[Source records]

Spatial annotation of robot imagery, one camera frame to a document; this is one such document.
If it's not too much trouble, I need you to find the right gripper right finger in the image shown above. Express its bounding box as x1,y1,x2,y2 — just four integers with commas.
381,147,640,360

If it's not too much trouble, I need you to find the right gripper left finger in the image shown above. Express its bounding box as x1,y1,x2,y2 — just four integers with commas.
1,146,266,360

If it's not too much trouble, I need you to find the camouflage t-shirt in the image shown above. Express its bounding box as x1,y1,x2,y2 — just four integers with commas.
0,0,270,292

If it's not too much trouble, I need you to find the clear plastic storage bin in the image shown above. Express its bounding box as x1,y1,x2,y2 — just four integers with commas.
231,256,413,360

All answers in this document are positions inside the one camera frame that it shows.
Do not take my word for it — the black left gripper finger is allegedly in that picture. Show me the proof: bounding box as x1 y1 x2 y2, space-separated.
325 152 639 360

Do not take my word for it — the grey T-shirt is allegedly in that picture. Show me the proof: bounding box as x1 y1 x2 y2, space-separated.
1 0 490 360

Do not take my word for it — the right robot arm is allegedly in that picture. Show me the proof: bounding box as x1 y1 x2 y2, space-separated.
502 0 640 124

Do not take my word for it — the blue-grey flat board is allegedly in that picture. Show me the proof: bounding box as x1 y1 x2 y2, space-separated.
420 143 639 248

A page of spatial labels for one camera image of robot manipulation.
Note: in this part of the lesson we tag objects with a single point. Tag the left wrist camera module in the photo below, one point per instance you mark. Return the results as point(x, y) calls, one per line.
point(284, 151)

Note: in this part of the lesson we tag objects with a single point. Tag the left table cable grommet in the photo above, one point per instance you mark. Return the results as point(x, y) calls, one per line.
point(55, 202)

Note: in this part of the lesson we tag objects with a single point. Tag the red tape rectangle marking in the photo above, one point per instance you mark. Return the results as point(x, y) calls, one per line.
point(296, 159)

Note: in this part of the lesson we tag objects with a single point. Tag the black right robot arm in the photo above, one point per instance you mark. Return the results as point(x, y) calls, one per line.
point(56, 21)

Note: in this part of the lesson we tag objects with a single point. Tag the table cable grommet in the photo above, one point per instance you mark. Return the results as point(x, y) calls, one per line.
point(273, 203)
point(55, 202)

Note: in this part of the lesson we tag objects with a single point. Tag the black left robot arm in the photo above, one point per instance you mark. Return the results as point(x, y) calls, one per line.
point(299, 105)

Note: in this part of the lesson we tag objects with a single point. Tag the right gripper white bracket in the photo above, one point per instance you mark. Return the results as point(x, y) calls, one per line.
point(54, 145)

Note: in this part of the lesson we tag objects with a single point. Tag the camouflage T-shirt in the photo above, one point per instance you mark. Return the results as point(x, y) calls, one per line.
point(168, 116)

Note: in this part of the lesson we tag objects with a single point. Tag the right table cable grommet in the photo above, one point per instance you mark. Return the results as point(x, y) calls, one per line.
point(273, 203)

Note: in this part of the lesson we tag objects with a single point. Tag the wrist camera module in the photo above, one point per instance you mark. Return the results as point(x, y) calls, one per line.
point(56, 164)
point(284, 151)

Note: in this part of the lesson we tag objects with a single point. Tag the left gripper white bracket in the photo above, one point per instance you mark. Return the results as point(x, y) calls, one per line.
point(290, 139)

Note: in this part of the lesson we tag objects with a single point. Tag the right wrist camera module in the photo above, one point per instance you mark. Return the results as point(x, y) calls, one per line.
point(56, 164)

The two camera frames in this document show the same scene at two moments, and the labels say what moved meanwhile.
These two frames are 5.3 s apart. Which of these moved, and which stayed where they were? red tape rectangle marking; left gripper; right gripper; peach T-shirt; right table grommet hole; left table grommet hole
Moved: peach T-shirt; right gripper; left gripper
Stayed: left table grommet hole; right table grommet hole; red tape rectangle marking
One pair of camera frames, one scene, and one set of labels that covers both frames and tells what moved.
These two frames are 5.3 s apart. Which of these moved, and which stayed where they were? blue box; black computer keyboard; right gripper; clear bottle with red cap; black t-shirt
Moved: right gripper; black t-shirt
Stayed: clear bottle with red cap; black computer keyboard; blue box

- Task brief
Reproduce every record, making sure each one stays exactly the same.

- Solution below
Spatial annotation of robot imagery, one camera frame to a document; this is one such document.
If it's not too much trouble, I need you to find the right gripper right finger in the image shown above. Express its bounding box as x1,y1,x2,y2 — just four integers with commas.
381,147,640,360

If it's not too much trouble, I need you to find the right gripper left finger in the image shown above. Express its bounding box as x1,y1,x2,y2 — just four integers with commas.
1,146,266,360

If it's not too much trouble, I need you to find the camouflage t-shirt in the image shown above. Express its bounding box as x1,y1,x2,y2 — just four integers with commas.
0,0,270,292

If it's not too much trouble, I need you to find the clear plastic storage bin in the image shown above. Express its bounding box as x1,y1,x2,y2 — just four integers with commas.
231,256,413,360

All answers in this document are positions inside the one camera frame that it shows.
Do not take my word for it — the black left gripper finger is allegedly in that picture. Show me the proof: bounding box as x1 y1 x2 y2, space-separated.
325 152 639 360

Do not take my word for it — the grey T-shirt is allegedly in that picture. Show me the proof: bounding box as x1 y1 x2 y2, space-separated.
1 0 490 360

Do not take my word for it — the right robot arm is allegedly in that picture. Show me the proof: bounding box as x1 y1 x2 y2, space-separated.
502 0 640 124

Do not take my word for it — the blue-grey flat board is allegedly in that picture. Show me the proof: bounding box as x1 y1 x2 y2, space-separated.
420 143 639 248

A page of spatial labels for one camera image of robot manipulation.
Note: in this part of the lesson we tag objects with a single point. Tag the left wrist camera module in the photo below, one point per instance you mark. Return the results as point(x, y) calls, one per line.
point(284, 151)

Note: in this part of the lesson we tag objects with a single point. Tag the left table cable grommet in the photo above, one point per instance you mark. Return the results as point(x, y) calls, one per line.
point(55, 202)

Note: in this part of the lesson we tag objects with a single point. Tag the red tape rectangle marking in the photo above, one point per instance you mark. Return the results as point(x, y) calls, one per line.
point(296, 159)

Note: in this part of the lesson we tag objects with a single point. Tag the black right robot arm in the photo above, one point per instance you mark. Return the results as point(x, y) calls, one per line.
point(56, 21)

Note: in this part of the lesson we tag objects with a single point. Tag the table cable grommet in the photo above, one point per instance you mark. Return the results as point(x, y) calls, one per line.
point(273, 203)
point(55, 202)

Note: in this part of the lesson we tag objects with a single point. Tag the black left robot arm in the photo above, one point per instance you mark. Return the results as point(x, y) calls, one per line.
point(299, 105)

Note: in this part of the lesson we tag objects with a single point. Tag the right gripper white bracket in the photo above, one point per instance you mark. Return the results as point(x, y) calls, one per line.
point(54, 145)

Note: in this part of the lesson we tag objects with a single point. Tag the camouflage T-shirt in the photo above, one point per instance you mark. Return the results as point(x, y) calls, one per line.
point(168, 116)

Note: in this part of the lesson we tag objects with a single point. Tag the right table cable grommet in the photo above, one point per instance you mark. Return the results as point(x, y) calls, one per line.
point(273, 203)

Note: in this part of the lesson we tag objects with a single point. Tag the wrist camera module in the photo above, one point per instance you mark. Return the results as point(x, y) calls, one per line.
point(56, 164)
point(284, 151)

Note: in this part of the lesson we tag objects with a single point. Tag the left gripper white bracket in the photo above, one point per instance you mark. Return the results as point(x, y) calls, one per line.
point(290, 139)

Note: in this part of the lesson we tag objects with a single point. Tag the right wrist camera module in the photo above, one point per instance you mark. Return the results as point(x, y) calls, one per line.
point(56, 164)

The two camera frames in this document show the same scene at two moments, and the labels say what moved meanwhile.
These two frames are 5.3 s apart. Which of these moved, and which stayed where they were? red tape rectangle marking; left gripper; right gripper; peach T-shirt; right table grommet hole; left table grommet hole
Moved: peach T-shirt; right gripper; left gripper
Stayed: left table grommet hole; right table grommet hole; red tape rectangle marking
One pair of camera frames, one scene, and one set of labels that covers both frames and tells what moved.
These two frames are 5.3 s apart. Which of these moved, and which stayed where they were? blue box; black computer keyboard; right gripper; clear bottle with red cap; black t-shirt
Moved: right gripper; black t-shirt
Stayed: clear bottle with red cap; black computer keyboard; blue box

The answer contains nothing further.